§ **Activity**: Your task is to return, word for word, only the lines from the line with "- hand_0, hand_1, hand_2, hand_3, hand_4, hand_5" through the close of the data. Exclude all pictures.

§ **Source data**:
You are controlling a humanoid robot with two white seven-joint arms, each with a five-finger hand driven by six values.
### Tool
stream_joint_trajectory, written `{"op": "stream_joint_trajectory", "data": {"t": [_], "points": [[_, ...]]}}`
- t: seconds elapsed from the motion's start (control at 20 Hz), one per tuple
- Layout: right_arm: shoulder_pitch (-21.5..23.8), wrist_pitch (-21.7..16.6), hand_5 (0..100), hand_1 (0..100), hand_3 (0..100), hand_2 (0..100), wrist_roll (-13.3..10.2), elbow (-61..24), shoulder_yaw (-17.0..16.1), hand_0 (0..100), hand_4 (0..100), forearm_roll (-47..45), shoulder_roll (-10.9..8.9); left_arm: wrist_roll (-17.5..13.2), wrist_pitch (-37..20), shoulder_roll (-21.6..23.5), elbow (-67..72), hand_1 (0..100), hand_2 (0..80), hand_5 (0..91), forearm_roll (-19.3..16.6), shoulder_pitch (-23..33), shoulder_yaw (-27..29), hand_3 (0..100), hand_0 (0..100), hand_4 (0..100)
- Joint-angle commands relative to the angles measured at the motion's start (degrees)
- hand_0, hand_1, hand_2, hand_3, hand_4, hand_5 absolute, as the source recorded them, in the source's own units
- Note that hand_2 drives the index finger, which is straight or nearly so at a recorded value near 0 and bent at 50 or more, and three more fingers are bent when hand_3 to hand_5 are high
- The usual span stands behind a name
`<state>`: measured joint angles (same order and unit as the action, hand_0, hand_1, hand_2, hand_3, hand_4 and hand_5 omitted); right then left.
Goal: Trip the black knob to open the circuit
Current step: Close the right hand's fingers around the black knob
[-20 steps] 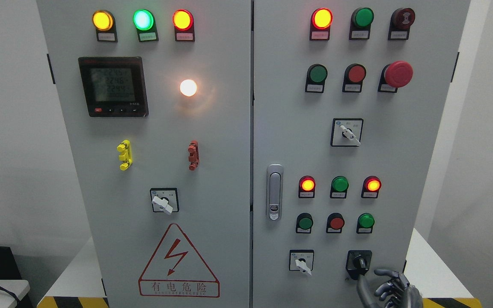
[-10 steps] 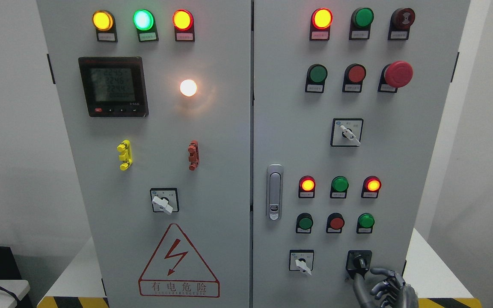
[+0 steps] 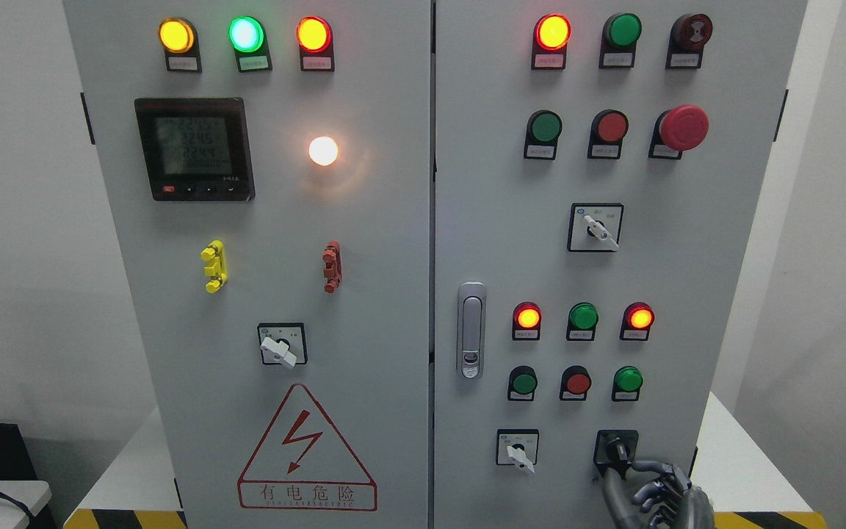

§ **Response below**:
- hand_0, hand_1, hand_2, hand_3, hand_4, hand_5 absolute, as the source recorded them, in the source's own units
- Note that hand_2 drives the index finger, which is straight or nearly so at a recorded value near 0 and bent at 50 or more, and three more fingers are bent when hand_3 to hand_5 are high
- The usual span stands behind a name
`<state>`: measured joint angles (same order and unit as the action, hand_0, hand_1, hand_2, hand_3, hand_4 and hand_5 omitted); right then left.
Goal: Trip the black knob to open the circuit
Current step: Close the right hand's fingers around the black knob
[-20 steps] 
[-10 steps] 
[+0 steps] 

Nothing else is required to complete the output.